• [TO DO] Find every line below with the word "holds". Then give only how many there are.

Dataset records
---

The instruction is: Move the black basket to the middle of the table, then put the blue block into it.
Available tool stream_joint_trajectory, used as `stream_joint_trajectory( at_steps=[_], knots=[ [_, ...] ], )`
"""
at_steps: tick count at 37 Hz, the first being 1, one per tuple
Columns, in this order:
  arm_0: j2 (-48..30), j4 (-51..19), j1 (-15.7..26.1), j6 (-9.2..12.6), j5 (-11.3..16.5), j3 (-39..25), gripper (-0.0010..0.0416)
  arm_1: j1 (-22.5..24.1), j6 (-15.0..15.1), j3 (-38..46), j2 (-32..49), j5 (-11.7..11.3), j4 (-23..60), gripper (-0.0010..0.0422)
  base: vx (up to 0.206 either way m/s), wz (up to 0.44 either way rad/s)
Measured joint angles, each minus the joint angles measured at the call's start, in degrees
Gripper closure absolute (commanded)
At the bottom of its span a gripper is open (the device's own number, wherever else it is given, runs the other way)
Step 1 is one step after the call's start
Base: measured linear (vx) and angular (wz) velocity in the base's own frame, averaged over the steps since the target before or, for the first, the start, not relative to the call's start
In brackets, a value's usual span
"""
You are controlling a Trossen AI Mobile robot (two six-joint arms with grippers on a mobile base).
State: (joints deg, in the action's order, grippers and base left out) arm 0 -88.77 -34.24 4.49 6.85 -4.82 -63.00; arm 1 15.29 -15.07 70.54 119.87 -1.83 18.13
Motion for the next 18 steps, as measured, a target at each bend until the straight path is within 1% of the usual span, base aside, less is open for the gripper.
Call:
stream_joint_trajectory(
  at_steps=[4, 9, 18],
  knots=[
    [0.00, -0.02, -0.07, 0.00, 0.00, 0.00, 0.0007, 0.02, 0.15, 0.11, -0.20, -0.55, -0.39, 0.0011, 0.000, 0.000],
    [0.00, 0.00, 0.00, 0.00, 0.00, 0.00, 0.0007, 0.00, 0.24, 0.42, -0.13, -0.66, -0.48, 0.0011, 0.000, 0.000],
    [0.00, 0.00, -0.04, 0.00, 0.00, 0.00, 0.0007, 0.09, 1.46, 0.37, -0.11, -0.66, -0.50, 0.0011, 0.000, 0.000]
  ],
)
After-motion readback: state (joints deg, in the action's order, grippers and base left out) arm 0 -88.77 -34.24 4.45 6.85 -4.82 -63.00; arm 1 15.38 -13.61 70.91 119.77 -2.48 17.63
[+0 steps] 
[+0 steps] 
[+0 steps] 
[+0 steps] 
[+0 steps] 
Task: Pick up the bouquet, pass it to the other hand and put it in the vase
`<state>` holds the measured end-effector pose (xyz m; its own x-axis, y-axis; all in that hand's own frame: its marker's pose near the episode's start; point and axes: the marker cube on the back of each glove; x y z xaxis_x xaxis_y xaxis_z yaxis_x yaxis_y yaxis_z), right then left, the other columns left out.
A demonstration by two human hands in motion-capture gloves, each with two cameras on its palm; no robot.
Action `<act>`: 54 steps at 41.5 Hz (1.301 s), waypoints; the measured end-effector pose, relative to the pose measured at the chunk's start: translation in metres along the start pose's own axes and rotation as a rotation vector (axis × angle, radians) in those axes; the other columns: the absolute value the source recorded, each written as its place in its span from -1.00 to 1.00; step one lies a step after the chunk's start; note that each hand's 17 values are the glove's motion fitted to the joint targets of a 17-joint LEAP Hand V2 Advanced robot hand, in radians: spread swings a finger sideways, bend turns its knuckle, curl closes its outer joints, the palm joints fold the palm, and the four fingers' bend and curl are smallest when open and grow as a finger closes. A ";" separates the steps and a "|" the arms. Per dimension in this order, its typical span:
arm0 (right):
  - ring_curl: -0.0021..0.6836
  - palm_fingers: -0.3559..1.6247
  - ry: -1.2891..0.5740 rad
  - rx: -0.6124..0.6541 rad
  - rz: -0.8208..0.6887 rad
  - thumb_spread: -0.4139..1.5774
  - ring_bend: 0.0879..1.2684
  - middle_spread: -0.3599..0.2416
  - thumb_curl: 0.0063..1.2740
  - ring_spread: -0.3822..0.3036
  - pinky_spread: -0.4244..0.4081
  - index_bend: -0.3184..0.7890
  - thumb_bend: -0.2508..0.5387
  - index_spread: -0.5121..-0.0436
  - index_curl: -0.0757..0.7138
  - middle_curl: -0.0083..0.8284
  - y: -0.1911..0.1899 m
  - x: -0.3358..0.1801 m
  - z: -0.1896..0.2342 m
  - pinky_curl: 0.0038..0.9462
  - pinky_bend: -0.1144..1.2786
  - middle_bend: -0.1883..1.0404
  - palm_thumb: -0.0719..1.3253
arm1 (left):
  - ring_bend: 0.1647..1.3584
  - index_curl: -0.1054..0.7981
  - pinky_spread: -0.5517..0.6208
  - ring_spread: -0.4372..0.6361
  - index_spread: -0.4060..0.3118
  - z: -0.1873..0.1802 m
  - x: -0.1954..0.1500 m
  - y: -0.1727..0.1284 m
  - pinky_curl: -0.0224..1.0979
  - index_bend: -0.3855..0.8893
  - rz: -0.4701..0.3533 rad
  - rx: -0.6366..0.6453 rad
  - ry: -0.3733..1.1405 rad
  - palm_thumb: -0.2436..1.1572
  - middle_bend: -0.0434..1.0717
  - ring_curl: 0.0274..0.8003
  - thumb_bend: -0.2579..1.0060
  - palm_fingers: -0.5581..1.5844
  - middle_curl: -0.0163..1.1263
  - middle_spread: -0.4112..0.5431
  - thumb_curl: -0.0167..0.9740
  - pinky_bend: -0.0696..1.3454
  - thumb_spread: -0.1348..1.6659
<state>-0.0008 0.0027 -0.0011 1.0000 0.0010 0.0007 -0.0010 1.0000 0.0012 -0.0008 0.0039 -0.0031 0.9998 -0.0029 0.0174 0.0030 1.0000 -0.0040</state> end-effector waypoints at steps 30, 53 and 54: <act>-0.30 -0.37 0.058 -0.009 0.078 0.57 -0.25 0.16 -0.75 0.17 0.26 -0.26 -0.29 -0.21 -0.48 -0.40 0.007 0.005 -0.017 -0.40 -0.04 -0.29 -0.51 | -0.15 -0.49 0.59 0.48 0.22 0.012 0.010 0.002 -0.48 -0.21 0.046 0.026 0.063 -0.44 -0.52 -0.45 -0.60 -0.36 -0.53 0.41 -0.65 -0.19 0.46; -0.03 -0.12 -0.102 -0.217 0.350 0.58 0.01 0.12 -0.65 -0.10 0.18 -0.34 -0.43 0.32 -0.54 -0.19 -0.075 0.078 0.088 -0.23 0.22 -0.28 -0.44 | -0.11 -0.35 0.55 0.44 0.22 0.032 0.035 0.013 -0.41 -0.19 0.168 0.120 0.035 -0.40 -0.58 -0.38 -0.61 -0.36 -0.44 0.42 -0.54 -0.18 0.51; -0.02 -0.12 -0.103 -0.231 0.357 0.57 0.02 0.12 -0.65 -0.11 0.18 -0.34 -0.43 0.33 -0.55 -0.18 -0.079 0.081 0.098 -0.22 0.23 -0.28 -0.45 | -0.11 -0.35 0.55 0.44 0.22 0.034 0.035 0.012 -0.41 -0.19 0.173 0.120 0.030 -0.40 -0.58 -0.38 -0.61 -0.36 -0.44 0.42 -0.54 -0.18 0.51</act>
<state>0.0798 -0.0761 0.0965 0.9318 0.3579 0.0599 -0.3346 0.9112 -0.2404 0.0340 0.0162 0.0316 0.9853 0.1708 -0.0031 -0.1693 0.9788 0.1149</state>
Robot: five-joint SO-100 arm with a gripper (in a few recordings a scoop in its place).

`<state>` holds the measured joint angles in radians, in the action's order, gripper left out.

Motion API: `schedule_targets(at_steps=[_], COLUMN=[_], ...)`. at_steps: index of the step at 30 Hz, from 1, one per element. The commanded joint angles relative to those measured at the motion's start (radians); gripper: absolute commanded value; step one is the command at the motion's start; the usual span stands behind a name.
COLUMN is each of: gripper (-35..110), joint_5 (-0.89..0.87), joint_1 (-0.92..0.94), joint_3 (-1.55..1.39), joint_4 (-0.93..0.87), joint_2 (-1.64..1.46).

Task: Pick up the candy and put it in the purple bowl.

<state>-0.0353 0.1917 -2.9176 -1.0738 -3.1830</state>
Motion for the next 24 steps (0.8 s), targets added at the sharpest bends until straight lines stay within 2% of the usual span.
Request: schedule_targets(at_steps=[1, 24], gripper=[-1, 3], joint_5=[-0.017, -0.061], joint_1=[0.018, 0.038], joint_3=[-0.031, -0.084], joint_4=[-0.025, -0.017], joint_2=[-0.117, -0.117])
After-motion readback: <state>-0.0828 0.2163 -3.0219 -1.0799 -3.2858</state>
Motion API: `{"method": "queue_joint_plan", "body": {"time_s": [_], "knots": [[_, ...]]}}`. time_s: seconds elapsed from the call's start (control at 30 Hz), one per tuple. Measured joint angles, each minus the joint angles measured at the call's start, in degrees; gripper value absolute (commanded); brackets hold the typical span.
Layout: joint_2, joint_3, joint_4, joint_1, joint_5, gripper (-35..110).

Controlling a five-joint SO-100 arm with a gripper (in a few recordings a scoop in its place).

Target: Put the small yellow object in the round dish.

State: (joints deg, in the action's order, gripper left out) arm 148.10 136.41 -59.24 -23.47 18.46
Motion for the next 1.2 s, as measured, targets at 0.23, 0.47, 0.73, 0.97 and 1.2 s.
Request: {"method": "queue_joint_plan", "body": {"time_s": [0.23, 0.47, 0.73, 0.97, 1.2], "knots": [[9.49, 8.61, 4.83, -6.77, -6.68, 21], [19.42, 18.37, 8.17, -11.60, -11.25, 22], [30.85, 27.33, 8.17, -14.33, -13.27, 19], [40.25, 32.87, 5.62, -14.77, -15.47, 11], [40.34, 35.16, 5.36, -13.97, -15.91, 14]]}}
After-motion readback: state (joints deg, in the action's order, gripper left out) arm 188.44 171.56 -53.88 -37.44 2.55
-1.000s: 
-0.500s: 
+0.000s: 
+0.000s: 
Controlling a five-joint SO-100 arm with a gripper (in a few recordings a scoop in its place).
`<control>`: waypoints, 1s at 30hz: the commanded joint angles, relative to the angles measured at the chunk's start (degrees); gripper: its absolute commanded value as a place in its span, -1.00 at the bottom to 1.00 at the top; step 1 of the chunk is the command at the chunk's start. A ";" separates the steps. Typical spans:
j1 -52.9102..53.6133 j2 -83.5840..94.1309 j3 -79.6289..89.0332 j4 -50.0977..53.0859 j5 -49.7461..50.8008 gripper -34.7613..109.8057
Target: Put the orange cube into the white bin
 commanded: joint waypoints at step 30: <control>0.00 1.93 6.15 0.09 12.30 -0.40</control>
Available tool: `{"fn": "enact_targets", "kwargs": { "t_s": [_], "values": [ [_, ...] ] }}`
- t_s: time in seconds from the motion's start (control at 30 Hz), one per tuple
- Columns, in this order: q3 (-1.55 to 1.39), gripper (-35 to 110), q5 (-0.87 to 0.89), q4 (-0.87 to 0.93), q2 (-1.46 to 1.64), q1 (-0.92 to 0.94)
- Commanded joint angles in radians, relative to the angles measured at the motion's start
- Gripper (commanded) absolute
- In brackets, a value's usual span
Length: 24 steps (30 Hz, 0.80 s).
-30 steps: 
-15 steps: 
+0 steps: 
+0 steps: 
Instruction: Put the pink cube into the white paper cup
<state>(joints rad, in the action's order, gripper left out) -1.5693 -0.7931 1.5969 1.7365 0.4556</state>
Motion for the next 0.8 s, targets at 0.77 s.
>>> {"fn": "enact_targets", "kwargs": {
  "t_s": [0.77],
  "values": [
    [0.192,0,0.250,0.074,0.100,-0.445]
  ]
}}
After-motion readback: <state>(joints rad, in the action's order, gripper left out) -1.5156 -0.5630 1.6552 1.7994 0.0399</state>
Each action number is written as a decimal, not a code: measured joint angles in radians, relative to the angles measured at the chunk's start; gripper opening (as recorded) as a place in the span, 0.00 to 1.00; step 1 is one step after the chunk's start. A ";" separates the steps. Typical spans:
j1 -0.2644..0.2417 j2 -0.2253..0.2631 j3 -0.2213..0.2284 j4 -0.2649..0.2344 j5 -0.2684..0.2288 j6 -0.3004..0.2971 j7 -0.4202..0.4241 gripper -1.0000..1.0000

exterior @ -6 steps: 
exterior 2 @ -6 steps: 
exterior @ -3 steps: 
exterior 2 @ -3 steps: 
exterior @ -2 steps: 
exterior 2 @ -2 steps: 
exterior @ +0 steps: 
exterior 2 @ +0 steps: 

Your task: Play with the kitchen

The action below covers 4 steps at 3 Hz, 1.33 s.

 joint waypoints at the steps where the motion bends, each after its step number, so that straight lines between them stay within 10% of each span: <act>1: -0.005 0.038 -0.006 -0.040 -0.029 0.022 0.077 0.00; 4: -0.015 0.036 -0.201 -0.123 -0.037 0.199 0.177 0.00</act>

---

• [WRITTEN SOLUTION] 2